Яся, посмурнев, что-то обдумывала, глядя куда-то в сторону. Потом тряхнула головой, поправляя волосы, и сказала:
– Да все нормально ты делаешь. Не торопись.
– Да я и не тороплюсь, – фраза выдавилась из меня неожиданно сипло, и я прокашлялся.
– И правильно. Тома сейчас сама себе не верит. Перепроверяет себя разумом, перестраховывается. Пройдет потом, нужно время.
– И это тоже пройдет, – согласился я с печалью в голосе и открыл дверь в класс, пропуская Яську вперед.
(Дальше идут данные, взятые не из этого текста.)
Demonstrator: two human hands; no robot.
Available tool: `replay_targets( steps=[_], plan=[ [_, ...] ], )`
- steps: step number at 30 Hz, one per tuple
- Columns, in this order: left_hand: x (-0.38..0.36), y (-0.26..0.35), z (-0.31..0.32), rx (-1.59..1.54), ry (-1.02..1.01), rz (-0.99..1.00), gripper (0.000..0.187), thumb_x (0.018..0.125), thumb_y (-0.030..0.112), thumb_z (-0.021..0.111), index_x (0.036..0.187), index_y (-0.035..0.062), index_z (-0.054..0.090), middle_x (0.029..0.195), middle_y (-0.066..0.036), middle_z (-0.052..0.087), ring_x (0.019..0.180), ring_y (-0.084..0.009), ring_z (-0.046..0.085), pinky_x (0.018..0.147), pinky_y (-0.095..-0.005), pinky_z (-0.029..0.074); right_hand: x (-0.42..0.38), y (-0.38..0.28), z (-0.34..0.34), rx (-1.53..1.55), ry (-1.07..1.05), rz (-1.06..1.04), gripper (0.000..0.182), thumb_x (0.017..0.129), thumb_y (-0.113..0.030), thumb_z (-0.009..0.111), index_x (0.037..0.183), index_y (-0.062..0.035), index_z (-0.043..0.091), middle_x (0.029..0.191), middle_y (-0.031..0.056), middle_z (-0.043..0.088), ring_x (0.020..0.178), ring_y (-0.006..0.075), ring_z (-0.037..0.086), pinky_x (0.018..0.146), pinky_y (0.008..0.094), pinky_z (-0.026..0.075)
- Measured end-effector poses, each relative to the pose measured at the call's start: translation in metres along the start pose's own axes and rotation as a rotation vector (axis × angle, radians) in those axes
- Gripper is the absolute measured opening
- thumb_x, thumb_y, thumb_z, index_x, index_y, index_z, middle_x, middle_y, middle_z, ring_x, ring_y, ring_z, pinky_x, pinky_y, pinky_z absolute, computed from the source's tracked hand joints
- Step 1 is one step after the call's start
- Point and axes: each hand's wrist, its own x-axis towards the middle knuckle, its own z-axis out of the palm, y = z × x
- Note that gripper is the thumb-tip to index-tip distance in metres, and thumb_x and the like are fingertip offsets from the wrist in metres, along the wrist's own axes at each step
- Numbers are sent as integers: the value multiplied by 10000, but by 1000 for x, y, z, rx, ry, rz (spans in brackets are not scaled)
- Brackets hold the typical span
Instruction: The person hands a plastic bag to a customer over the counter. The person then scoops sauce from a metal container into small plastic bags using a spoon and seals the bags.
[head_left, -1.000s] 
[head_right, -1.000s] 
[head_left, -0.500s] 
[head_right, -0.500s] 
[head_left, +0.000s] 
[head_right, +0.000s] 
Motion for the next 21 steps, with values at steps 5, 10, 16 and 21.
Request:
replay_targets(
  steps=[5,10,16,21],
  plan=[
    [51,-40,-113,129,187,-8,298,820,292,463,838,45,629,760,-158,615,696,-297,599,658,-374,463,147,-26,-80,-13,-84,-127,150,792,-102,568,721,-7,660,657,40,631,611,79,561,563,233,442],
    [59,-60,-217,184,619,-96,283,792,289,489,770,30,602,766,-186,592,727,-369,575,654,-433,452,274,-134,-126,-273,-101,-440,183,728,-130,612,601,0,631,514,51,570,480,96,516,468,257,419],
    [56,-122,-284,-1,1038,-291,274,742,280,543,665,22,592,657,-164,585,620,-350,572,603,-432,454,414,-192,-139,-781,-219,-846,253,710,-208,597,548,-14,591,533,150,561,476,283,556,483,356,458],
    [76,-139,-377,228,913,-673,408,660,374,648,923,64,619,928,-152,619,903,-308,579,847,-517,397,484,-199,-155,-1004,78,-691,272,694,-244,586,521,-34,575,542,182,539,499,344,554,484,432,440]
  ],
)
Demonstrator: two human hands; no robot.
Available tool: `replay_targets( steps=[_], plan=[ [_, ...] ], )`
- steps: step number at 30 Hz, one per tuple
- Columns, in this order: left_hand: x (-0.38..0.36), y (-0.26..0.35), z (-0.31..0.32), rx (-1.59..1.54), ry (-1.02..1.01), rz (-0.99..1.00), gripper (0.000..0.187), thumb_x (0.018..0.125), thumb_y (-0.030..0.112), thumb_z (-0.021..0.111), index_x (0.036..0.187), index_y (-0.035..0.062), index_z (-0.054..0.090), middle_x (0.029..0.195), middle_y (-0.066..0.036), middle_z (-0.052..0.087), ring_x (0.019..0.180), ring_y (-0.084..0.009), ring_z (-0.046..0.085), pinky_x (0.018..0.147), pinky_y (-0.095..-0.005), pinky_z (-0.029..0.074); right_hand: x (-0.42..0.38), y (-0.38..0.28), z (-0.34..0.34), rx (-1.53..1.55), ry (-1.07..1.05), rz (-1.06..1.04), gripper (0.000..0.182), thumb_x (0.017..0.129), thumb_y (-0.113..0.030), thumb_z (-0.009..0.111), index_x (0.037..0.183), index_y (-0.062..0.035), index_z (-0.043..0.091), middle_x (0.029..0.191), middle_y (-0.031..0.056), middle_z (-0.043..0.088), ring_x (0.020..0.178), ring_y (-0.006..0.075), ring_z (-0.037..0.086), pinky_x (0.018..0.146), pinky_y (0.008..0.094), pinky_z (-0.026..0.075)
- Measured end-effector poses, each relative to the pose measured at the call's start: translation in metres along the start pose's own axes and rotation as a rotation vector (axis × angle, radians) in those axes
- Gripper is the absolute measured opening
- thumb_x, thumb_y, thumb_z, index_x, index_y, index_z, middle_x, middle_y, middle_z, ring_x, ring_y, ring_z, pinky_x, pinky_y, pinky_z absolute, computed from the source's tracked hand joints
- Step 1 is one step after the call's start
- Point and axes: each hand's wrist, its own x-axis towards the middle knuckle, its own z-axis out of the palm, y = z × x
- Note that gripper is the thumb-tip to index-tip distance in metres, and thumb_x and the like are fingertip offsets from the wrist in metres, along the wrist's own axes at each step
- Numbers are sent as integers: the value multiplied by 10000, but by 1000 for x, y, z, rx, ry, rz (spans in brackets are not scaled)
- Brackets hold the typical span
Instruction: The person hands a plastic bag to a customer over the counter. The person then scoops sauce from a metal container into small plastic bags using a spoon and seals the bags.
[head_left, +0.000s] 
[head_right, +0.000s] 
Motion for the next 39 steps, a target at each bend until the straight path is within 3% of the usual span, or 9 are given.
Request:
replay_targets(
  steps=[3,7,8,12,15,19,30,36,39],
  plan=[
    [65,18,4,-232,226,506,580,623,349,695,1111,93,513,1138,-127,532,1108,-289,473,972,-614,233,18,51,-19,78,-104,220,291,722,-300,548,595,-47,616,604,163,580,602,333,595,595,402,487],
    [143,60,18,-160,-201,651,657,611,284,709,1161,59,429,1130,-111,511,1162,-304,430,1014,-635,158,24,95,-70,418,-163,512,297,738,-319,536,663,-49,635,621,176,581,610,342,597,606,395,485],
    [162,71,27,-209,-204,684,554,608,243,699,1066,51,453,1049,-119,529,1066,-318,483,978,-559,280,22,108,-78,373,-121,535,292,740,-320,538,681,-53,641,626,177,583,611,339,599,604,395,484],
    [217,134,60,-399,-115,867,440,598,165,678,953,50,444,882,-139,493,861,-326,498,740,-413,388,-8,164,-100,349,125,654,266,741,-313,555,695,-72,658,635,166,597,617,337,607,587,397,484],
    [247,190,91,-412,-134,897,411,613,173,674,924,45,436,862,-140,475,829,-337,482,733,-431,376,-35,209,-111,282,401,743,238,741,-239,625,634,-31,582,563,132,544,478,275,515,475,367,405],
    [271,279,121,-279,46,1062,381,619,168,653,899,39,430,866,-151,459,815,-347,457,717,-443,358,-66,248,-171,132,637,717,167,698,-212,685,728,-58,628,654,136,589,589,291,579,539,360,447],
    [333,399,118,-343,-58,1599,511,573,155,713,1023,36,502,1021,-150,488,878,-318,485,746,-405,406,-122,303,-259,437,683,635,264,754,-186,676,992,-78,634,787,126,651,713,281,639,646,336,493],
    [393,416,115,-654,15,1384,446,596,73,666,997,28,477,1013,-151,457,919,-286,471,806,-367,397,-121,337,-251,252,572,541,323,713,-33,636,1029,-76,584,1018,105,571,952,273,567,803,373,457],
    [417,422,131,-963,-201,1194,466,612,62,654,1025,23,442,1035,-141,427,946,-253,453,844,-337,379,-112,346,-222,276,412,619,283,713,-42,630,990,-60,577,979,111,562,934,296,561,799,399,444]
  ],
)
Верю – пройдет. Побыстрее бы только.
Тот же день, день.
Ленинград, Лиговский проспект
– Кто? – раздалось глухо из-за двери.
– Это Гагарин, Степан Васильевич, про нас договаривались, – зачастил мой агент.
В образовавшемся проеме возникла могучая фигура.
«Словно медведь на задние лапы встал», – запрокинув голову, я посмотрел на обещанного эксперта по джинсам. Он, в свою очередь, с сомнением взглянул на меня, потом как-то обиженно – на Гагарина.
– Этот, что ли? – он как-то сразу потерял к нам интерес. – Давайте быстрей, у меня еще дел куча.
– Этот, этот, – мелко закивал Гагарин, торопливо снимая ботинки, – вы удивитесь… Давай быстрее, – зашипел он мне, подсмыкивая носки.
Так в носках по коридору и пошли: впереди вразвалку хозяин квартиры, за ним – вровень ростом, но ровно в два раза уже в плечах – Гагарин, замыкал шествие я.
– Ну, давай, что ли, – кивнул мне эксперт, когда мы зашли в комнату.
Я извлек из сумки джинсы, раскатал и протянул:
– Значит, так. Это – мой самопал. Я считаю, что качественный. Насколько – хотелось бы услышать от вас.
Степан солидно кивнул, принимая. Встряхнул и, вытянув на руках, неторопливо прошелся по джинсам взглядом. Повернул. Затем, совершенно неожиданно для меня, понюхал. Взял со стола лупу и изучил деним, снаружи и, вывернув брючину, внутри. Подергал, смял, отпустил.